Participants of this study comprised a convenience sample from three separate schools, and taught upper elementary or middle school. The teachers were all in the same midwestern state in a rural district. The state adopted new science standards aligned with NGSS in 2017. All three teachers identify as white cis-women and teach in schools with a mixture of White, Black and Latine students. The town became more populated by families who relocated to be near their loved ones incarcerated in the local prison. This has given rise to generations of tensions, often between races. The first participant, Denise, is a 4th grade teacher with 12 years of experience. The second participant, Holly, is a 6th–8th grade teacher with 19 years of experience. The third participant is Ella, a specialist with 12 years of experience who taught 4th- and 5th-graders and teaches Kindergarten to 5th-grade PBL Science.

3.3. Data Collection and Analysis

The teachers met once weekly on Zoom along with the fourth author. During the meetings, the teachers led a reflective discussion surrounding adaptations made in the past week to the curriculum, such as instructional choices, challenges, and strategies for modifying lessons in relation to the Cultivating Genius framework. The fourth author attended to answer questions or give suggestions, but in no way led any part of the reflective discussion. Each virtual session was recorded, downloaded, and then transcribed using an online software, Otter.ai. This resulted in fourteen reflection discussions of approximately one hour each.
Data analysis began after all fourteen reflection discussions, with the researchers reading the de-identified transcripts for clarity. The group discussed each transcript to answer the first research question, creating descriptive codes to describe the day’s reflection and mentions of social justice within the discussion. Next, the codes and memos were condensed into common themes so as to summarize all fourteen reflection discussions (Miles & Roby, 2022).
Each recorded conversation was organized by interview date, and then the researchers read through the excerpts looking for specific mentions of identity and criticality, paying special attention to opportunities and challenges teachers encountered when using the HRL framework in their course (Saldaña, 2021). Specific portions of the transcript conversations focusing on identity and criticality were identified by authors one and four as representative of themes, and were organized in a spreadsheet. From here, the codes were organized as expressing (1) opportunity, (2) challenge or (3) neither.

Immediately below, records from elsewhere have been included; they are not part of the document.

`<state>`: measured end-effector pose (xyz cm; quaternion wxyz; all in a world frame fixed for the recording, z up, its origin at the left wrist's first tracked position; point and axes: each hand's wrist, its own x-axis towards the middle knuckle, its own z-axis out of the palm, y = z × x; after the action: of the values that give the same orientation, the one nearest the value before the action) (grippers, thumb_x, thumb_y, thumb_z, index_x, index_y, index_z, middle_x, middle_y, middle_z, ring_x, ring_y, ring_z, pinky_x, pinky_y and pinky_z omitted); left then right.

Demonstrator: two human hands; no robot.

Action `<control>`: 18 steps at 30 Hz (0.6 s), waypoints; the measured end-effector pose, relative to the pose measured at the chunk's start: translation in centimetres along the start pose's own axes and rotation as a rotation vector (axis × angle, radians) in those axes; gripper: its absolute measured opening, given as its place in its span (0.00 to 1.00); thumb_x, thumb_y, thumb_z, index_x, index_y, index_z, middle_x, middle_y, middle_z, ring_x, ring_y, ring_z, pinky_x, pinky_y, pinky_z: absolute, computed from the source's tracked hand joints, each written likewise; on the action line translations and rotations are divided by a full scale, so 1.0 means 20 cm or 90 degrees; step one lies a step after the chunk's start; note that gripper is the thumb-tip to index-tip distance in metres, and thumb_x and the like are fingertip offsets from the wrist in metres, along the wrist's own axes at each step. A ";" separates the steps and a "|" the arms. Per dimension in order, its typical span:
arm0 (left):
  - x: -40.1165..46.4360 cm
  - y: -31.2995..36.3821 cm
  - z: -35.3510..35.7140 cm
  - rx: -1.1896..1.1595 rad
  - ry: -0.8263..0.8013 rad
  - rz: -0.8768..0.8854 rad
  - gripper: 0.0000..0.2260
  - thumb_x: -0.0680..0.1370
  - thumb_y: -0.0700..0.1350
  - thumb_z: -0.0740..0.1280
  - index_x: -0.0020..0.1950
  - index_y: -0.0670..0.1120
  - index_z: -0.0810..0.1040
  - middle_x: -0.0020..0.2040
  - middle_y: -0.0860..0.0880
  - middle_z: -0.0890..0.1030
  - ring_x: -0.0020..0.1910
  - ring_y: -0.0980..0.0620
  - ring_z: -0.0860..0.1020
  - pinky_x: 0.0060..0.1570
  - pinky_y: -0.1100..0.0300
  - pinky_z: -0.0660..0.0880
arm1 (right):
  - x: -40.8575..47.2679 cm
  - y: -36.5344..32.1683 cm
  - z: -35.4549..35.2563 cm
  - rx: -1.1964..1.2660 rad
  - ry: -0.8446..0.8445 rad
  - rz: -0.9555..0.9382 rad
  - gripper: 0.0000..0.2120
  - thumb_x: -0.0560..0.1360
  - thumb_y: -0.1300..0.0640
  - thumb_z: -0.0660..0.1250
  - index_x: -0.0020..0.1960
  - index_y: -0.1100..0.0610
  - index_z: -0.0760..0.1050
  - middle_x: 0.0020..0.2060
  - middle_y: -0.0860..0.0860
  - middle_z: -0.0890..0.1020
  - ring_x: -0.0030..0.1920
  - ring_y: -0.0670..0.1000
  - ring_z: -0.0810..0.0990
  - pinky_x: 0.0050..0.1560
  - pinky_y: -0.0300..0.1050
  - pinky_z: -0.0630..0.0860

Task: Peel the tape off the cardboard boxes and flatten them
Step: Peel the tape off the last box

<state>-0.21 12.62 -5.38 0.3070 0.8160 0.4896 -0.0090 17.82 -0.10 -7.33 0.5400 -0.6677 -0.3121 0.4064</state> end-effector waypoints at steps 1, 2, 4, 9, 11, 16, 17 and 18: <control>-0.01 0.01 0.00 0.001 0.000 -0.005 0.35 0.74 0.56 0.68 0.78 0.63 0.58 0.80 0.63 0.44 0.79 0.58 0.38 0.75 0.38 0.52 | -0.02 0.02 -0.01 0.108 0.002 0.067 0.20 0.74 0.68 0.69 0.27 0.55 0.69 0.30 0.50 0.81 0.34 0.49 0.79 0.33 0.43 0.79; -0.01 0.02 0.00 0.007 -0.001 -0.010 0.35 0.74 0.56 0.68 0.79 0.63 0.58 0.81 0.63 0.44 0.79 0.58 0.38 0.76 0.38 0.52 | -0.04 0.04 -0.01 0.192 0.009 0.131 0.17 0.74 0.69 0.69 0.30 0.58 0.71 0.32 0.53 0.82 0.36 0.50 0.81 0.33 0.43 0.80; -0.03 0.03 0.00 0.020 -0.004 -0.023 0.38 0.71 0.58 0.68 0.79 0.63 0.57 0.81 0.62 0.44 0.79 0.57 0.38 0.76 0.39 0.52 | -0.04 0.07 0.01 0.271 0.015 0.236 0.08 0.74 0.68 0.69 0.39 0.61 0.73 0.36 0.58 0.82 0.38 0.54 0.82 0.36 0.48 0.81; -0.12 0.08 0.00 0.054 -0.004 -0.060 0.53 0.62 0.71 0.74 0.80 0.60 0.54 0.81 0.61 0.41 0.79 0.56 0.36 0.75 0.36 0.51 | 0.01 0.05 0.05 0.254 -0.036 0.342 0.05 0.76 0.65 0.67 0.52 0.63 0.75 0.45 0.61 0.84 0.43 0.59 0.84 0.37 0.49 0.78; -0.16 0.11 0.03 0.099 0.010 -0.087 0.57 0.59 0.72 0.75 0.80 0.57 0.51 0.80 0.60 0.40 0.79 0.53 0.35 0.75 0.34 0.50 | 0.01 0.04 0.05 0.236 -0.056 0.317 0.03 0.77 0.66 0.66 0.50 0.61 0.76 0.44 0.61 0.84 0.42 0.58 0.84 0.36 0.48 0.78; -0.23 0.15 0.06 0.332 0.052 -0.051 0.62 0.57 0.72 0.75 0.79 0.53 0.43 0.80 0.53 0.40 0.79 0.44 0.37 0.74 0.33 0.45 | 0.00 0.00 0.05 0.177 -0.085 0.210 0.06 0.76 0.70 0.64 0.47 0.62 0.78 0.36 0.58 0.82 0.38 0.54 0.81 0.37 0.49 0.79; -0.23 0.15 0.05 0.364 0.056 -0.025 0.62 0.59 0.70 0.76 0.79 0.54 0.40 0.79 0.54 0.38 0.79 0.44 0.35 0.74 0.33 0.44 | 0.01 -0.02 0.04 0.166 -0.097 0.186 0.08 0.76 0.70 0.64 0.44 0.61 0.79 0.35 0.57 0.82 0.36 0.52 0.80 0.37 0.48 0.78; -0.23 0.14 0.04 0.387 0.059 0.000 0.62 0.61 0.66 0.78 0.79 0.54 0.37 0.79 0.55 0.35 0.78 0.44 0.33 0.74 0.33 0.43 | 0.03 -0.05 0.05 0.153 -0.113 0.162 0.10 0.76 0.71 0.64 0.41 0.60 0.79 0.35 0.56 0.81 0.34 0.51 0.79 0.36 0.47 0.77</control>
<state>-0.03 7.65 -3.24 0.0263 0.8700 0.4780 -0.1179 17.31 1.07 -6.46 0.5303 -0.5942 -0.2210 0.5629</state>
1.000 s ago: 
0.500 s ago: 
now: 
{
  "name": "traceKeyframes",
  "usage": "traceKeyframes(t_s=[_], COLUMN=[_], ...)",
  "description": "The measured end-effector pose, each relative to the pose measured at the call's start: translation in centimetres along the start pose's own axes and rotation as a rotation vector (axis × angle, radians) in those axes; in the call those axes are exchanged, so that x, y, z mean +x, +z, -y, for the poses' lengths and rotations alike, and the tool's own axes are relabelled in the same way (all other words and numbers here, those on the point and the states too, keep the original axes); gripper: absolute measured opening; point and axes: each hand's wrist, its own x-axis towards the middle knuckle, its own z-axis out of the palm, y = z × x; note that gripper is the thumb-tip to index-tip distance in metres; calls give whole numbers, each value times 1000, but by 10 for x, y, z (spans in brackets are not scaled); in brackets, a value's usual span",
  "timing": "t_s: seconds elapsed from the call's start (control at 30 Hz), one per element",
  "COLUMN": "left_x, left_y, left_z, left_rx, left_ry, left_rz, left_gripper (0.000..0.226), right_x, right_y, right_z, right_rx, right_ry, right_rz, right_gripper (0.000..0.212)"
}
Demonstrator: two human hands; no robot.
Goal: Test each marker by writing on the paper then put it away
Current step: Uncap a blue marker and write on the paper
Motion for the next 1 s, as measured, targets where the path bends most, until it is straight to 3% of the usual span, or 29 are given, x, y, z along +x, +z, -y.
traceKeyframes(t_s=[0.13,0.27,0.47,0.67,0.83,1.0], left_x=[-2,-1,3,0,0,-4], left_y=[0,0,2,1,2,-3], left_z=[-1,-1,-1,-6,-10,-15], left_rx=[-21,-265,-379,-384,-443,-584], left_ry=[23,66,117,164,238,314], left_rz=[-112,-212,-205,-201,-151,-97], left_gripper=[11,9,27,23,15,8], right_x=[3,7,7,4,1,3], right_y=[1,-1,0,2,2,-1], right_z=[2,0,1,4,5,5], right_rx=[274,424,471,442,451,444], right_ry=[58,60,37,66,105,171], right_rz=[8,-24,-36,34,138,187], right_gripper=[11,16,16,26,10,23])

Researchers discussed and agreed upon themes the teachers expressed regarding the opportunities and challenges they face in adapting their curriculum.

4. Findings

Overall, the teachers discussed three themes during the reflection sessions, which included aligning lessons with the HRL framework, attending to students’ understanding of a specific pursuit, and expanding knowledge about identity work in the classroom. Additionally, teachers mentioned opportunities and challenges in successfully implementing the Cultivating Genius framework within their classrooms. The findings are discussed in further detail under the research questions below.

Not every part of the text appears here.